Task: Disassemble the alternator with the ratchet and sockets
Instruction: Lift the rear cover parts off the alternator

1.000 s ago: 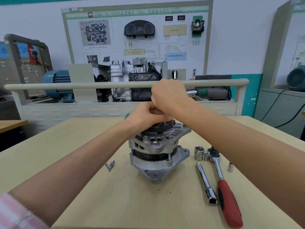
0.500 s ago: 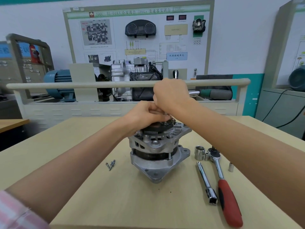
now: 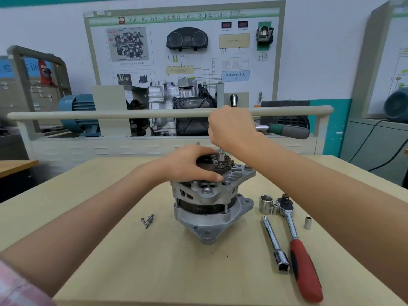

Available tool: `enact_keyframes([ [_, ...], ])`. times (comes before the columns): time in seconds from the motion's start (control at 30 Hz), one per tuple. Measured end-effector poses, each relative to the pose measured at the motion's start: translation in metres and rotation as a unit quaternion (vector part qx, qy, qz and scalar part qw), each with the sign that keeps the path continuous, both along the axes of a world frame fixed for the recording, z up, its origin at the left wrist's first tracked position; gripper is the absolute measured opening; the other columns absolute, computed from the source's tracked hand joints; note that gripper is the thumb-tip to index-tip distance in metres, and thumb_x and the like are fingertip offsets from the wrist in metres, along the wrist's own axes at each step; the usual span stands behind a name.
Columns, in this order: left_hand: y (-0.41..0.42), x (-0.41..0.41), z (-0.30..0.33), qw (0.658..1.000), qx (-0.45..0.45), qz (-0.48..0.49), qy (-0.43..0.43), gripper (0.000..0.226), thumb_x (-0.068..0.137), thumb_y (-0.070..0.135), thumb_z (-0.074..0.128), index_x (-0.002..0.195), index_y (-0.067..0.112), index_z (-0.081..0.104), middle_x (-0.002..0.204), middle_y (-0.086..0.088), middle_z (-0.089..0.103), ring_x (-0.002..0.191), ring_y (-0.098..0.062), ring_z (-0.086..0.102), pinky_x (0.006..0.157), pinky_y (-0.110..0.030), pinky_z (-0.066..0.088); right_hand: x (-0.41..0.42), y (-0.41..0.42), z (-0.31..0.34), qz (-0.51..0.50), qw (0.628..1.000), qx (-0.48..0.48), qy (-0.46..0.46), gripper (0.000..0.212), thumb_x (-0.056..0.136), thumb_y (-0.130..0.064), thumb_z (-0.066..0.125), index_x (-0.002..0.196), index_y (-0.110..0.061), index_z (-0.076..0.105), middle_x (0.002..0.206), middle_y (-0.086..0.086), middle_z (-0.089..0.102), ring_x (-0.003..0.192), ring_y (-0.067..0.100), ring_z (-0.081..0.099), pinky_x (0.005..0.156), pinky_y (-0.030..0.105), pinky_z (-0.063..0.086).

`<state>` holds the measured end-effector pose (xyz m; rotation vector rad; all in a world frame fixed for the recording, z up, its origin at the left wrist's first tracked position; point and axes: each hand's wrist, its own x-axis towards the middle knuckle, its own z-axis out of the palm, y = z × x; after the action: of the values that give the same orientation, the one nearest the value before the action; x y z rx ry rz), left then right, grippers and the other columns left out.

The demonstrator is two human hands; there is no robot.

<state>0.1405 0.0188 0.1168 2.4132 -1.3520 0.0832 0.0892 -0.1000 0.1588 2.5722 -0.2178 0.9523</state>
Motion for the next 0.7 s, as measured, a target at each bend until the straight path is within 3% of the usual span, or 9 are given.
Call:
enact_keyframes([
  [0.2,-0.002,-0.003,-0.004,0.993,-0.023,-0.022,-0.114,0.04,0.084,0.041,0.067,0.114,0.014,0.066,0.099,-0.003,0.071,0.086,-0.018,0.064,0.077,-0.035,0.05,0.0,0.002,0.0,0.01,1.0,-0.017,0.003,0.032,0.094,-0.014,0.045,0.065,-0.014,0.03,0.06,0.001,0.027,0.047,0.016,0.026,0.044,0.025,0.019],
  [0.33,-0.001,-0.002,-0.008,0.991,-0.077,-0.032,-0.102,0.037,0.08,0.037,0.071,0.106,0.011,0.069,0.092,-0.006,0.072,0.082,-0.019,0.065,0.075,-0.04,0.051,0.004,-0.005,0.002,0.058,0.997,-0.039,0.016,0.038,0.095,-0.023,0.043,0.06,-0.012,0.032,0.058,-0.001,0.028,0.051,0.021,0.033,0.045,0.026,0.019],
  [0.53,-0.001,-0.001,-0.014,0.99,-0.129,-0.034,-0.043,0.026,0.076,0.031,0.075,0.096,0.015,0.068,0.085,-0.002,0.072,0.075,-0.017,0.067,0.07,-0.042,0.054,0.0,-0.015,0.005,0.214,0.975,0.002,0.054,0.023,0.093,-0.033,0.048,0.077,-0.018,0.051,0.057,-0.012,0.036,0.064,0.015,0.04,0.047,0.026,0.023],
  [0.6,-0.002,-0.002,-0.015,0.988,-0.147,-0.034,-0.03,0.02,0.075,0.028,0.076,0.091,0.02,0.068,0.085,-0.001,0.072,0.075,-0.019,0.068,0.069,-0.042,0.056,-0.002,-0.015,0.008,0.211,0.974,0.013,0.088,0.012,0.091,-0.025,0.049,0.087,-0.014,0.053,0.062,-0.011,0.039,0.067,0.017,0.043,0.052,0.029,0.027],
  [0.7,-0.001,-0.006,-0.014,0.987,-0.159,-0.033,-0.013,0.025,0.074,0.027,0.077,0.086,0.037,0.058,0.089,0.001,0.071,0.077,-0.023,0.07,0.07,-0.043,0.057,-0.003,-0.009,0.014,0.121,0.978,-0.01,0.167,0.014,0.089,-0.023,0.048,0.089,-0.01,0.043,0.073,0.001,0.044,0.07,0.022,0.045,0.058,0.029,0.033],
])
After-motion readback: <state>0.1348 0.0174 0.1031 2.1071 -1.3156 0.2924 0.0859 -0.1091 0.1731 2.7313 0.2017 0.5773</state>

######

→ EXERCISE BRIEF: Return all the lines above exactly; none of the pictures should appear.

→ ANSWER SPACE:
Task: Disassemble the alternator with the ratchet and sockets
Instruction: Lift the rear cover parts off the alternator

1.000 s ago: 
0.500 s ago: 
now: 

Available tool: `enact_keyframes([ [_, ...], ])`. times (comes before the columns): time in seconds from the motion's start (control at 30 Hz), one per tuple. Measured end-effector poses, each relative to the pose measured at the motion's start: translation in metres and rotation as a unit quaternion (vector part qx, qy, qz and scalar part qw), each with the sign that keeps the path continuous, both along the axes of a world frame fixed for the recording, z up, its origin at the left wrist's first tracked position; gripper is the absolute measured opening; the other columns absolute, computed from the source's tracked hand joints; note that gripper is the thumb-tip to index-tip distance in metres, and thumb_x and the like are fingertip offsets from the wrist in metres, along the wrist's own axes at each step; the usual span stands behind a name.
Columns, in this order: left_hand: y (-0.41..0.42), x (-0.41..0.41), z (-0.30..0.33), qw (0.658..1.000), qx (-0.45..0.45), qz (-0.48..0.49), qy (-0.43..0.43), gripper (0.000..0.226), thumb_x (-0.068..0.137), thumb_y (-0.070..0.135), thumb_z (-0.074..0.128), index_x (-0.002..0.195), index_y (-0.067..0.112), index_z (-0.081..0.104), middle_x (-0.002..0.204), middle_y (-0.086..0.088), middle_z (-0.089..0.103), ring_x (-0.002..0.191), ring_y (-0.098..0.062), ring_z (-0.086..0.102), pinky_x (0.006..0.157), pinky_y (-0.110..0.030), pinky_z (-0.066..0.088); right_hand: x (-0.41..0.42), y (-0.41..0.42), z (-0.31..0.34), qz (-0.51..0.50), qw (0.628..1.000), qx (-0.48..0.48), qy (-0.46..0.46), gripper (0.000..0.212), thumb_x (-0.056..0.136), thumb_y (-0.130..0.064), thumb_z (-0.066..0.125), index_x (-0.002..0.196), index_y (-0.110..0.061), index_z (-0.076..0.105), middle_x (0.002..0.206), middle_y (-0.086..0.086), middle_z (-0.089..0.102), ring_x (-0.003..0.192), ring_y (-0.067..0.100), ring_z (-0.081..0.099), pinky_x (0.005..0.156), pinky_y (-0.030..0.105), pinky_z (-0.063..0.086).

`<state>` holds the measured end-effector pose (xyz m; rotation vector rad; all in a world frame fixed for the recording, z up, its origin at the left wrist's first tracked position; point and axes: each hand's wrist, its own x-axis towards the middle knuckle, its own z-axis out of the palm, y = z × x; after the action: of the values that give the same orientation, the one nearest the value before the action; x y z rx ry rz), left then right, grippers and the other columns left out.

The demonstrator is two human hands; there is no robot.

<state>0.1405 0.0188 0.1168 2.4132 -1.3520 0.0832 0.0892 -0.1000 0.1588 2.5722 -0.2178 0.9523</state>
Motion for the next 0.7 s, as measured, a target at each bend until the straight path is within 3% of the usual span, or 9 are given.
Call:
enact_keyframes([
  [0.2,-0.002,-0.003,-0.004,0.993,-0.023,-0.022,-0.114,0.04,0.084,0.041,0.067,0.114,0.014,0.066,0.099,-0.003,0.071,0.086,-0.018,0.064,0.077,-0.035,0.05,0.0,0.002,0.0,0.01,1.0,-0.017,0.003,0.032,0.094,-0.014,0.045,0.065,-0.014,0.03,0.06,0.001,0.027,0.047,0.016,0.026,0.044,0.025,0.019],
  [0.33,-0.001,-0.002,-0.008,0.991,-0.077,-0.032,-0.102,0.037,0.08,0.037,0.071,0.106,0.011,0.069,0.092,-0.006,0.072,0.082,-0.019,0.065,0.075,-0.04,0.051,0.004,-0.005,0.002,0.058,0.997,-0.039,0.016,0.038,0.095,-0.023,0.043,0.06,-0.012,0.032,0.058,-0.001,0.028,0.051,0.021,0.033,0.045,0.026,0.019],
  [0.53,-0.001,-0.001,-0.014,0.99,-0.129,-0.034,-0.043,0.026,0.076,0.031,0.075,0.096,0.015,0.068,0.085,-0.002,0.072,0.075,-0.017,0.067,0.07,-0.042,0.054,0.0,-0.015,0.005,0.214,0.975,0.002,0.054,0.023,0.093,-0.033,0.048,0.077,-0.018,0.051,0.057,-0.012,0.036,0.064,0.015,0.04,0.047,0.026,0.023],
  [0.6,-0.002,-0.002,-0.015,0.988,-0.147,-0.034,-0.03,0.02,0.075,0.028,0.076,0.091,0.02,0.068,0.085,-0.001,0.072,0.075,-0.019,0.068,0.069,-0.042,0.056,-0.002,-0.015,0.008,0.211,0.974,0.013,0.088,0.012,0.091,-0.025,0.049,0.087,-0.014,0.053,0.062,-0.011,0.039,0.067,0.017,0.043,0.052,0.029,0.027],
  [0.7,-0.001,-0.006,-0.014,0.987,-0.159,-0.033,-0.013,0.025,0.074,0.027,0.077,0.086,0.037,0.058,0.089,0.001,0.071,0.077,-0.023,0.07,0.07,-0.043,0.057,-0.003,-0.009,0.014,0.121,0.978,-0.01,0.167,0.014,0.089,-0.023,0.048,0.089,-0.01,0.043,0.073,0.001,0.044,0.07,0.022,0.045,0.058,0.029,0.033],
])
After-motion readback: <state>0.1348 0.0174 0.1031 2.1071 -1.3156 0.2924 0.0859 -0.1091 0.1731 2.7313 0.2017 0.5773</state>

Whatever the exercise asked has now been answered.